ASSIGNMENT:
Would you write out the data below exactly, with every line intact?

COLLECTED DATA:
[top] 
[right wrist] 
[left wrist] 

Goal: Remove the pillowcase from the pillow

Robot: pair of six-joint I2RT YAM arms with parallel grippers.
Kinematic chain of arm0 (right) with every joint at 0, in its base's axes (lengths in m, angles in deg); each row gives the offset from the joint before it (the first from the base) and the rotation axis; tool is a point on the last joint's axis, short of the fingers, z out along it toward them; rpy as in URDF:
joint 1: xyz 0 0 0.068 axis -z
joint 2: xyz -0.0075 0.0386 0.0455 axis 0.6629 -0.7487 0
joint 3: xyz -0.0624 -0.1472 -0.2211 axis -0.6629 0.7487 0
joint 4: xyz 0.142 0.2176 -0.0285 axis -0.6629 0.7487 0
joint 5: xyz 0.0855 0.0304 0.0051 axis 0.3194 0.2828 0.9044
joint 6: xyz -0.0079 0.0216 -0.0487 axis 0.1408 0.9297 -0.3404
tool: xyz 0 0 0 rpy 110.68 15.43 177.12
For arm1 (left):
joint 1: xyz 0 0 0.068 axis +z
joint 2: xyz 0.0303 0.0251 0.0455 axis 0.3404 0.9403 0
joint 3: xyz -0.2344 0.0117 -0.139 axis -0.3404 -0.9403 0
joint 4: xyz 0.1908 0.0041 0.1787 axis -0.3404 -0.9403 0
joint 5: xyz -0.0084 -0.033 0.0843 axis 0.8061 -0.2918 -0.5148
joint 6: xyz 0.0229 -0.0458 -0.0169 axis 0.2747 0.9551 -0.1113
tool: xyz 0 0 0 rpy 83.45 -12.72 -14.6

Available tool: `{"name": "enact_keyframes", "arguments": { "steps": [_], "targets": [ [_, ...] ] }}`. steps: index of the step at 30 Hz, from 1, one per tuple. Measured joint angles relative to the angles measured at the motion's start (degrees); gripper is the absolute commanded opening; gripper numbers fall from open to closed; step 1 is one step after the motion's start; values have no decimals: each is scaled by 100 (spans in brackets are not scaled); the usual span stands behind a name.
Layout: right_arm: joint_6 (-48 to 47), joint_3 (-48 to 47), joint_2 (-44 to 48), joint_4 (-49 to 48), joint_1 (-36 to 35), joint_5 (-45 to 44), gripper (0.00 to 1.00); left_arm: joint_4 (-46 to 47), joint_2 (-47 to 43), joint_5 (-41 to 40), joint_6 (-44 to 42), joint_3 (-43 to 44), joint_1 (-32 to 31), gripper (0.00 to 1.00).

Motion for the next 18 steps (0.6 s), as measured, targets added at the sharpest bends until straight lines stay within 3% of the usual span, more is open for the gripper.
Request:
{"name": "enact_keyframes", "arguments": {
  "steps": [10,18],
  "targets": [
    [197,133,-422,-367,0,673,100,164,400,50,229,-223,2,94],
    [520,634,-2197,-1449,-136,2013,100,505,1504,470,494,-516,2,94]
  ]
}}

OUTPUT OF THE TASK:
[top] 
[right wrist] 
[left wrist] 

Goal: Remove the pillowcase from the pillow

Robot: pair of six-joint I2RT YAM arms with parallel grippers.
Kinematic chain of arm0 (right) with every joint at 0, in its base's axes (lengths in m, angles in deg); each row gives the offset from the joint before it (the first from the base) and the rotation axis; tool is a point on the last joint's axis, short of the fingers, z out along it toward them; rpy as in URDF:
joint 1: xyz 0 0 0.068 axis -z
joint 2: xyz -0.0075 0.0386 0.0455 axis 0.6629 -0.7487 0
joint 3: xyz -0.0624 -0.1472 -0.2211 axis -0.6629 0.7487 0
joint 4: xyz 0.142 0.2176 -0.0285 axis -0.6629 0.7487 0
joint 5: xyz 0.0855 0.0304 0.0051 axis 0.3194 0.2828 0.9044
joint 6: xyz -0.0079 0.0216 -0.0487 axis 0.1408 0.9297 -0.3404
tool: xyz 0 0 0 rpy 110.68 15.43 177.12
For arm1 (left):
joint 1: xyz 0 0 0.068 axis +z
joint 2: xyz 0.0303 0.0251 0.0455 axis 0.3404 0.9403 0
joint 3: xyz -0.2344 0.0117 -0.139 axis -0.3404 -0.9403 0
joint 4: xyz 0.1908 0.0041 0.1787 axis -0.3404 -0.9403 0
joint 5: xyz -0.0084 -0.033 0.0843 axis 0.8061 -0.2918 -0.5148
joint 6: xyz 0.0229 -0.0458 -0.0169 axis 0.2747 0.9551 -0.1113
tool: xyz 0 0 0 rpy 83.45 -12.72 -14.6

Available tool: `{"name": "enact_keyframes", "arguments": { "steps": [_], "targets": [ [_, ...] ] }}`. steps: index of the step at 30 Hz, from 1, one per tuple. Measured joint angles relative to the angles measured at the motion's start (degrees); gripper is the absolute commanded opening; gripper numbers fall from open to closed; step 1 is one step after the motion's start; values have no decimals: each is scaled by 100 (spans in brackets are not scaled); the usual span stands behind a name.
Layout: right_arm: joint_6 (-48 to 47), joint_3 (-48 to 47), joint_2 (-44 to 48), joint_4 (-49 to 48), joint_1 (-36 to 35), joint_5 (-45 to 44), gripper (0.00 to 1.00); left_arm: joint_4 (-46 to 47), joint_2 (-47 to 43), joint_5 (-41 to 40), joint_6 (-44 to 42), joint_3 (-43 to 44), joint_1 (-32 to 31), gripper (0.00 to 1.00).

Motion for the next 18 steps (0.6 s), as measured, targets added at the sharpest bends until straight lines stay within 3% of the usual span, more is open for the gripper.
Request:
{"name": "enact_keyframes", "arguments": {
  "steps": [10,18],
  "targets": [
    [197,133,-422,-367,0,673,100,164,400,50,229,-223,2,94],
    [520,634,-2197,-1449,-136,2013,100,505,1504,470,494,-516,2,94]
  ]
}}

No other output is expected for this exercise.